_Task details_. Omit every picture. Return all other data as it stands.

*** Given data ***

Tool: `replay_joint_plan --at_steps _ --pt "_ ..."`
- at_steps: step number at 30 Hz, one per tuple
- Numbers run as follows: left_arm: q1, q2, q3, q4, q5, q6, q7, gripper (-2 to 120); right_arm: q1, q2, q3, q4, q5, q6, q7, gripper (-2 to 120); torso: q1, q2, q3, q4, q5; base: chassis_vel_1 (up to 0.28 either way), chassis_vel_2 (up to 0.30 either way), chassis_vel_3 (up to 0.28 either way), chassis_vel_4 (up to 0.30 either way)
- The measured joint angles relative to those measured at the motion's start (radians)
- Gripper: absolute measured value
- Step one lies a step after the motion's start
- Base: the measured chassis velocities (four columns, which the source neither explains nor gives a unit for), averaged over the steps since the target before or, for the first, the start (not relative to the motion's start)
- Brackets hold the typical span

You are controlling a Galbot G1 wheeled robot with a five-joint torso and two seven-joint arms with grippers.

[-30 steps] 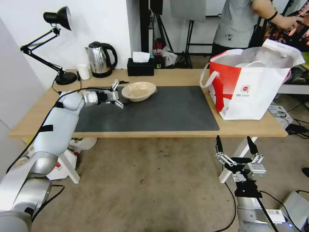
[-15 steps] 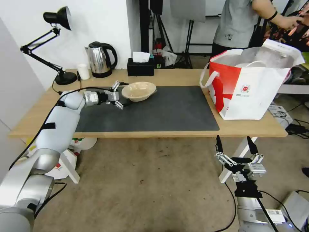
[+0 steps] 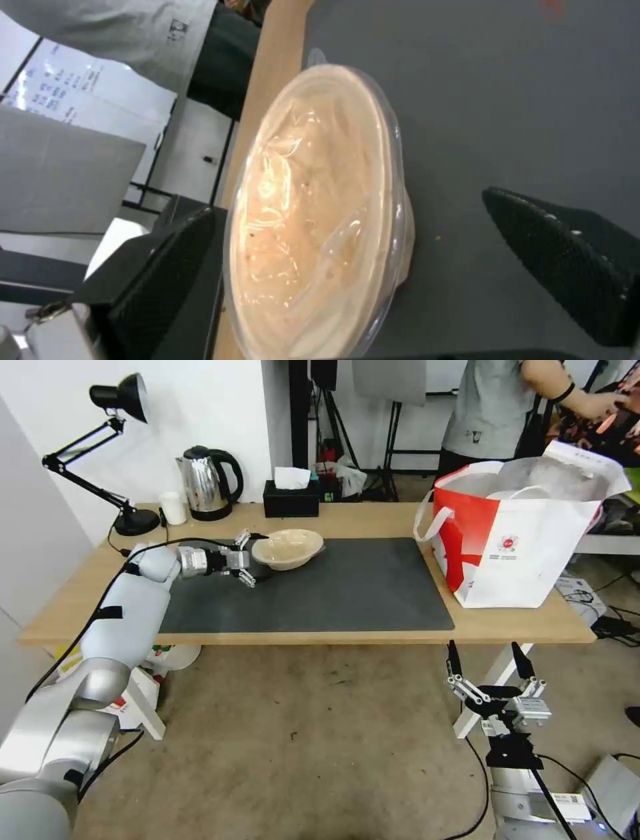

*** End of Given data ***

_Reply to the exercise_.
Tool: `replay_joint_plan --at_steps _ --pt "_ ..."`
- at_steps: step number at 30 Hz, one per tuple
- Numbers run as follows: left_arm: q1, q2, q3, q4, q5, q6, q7, gripper (-2 to 120); right_arm: q1, q2, q3, q4, q5, q6, q7, gripper (-2 to 120); torso: q1, q2, q3, q4, q5; base: chassis_vel_1 (up to 0.28 either way), chassis_vel_2 (up to 0.30 either way), chassis_vel_3 (up to 0.28 either way), chassis_vel_4 (up to 0.30 either way)
- The measured joint angles relative to those measured at the motion's start (radians)
- Gripper: absolute measured value
- Step one lies a step after the motion's start
- Base: the measured chassis velocities (four columns, which the source neither explains nor gives a unit for), averaged over the steps since the target before or, for the first, the start (not relative to the motion's start)
- Brackets hold the typical span

You are controlling a Galbot G1 wheeled robot with a five-joint torso and two seven-joint arms with grippers.

[-30 steps] 
[-15 steps] 
[+0 steps] 

Work on this exercise is done.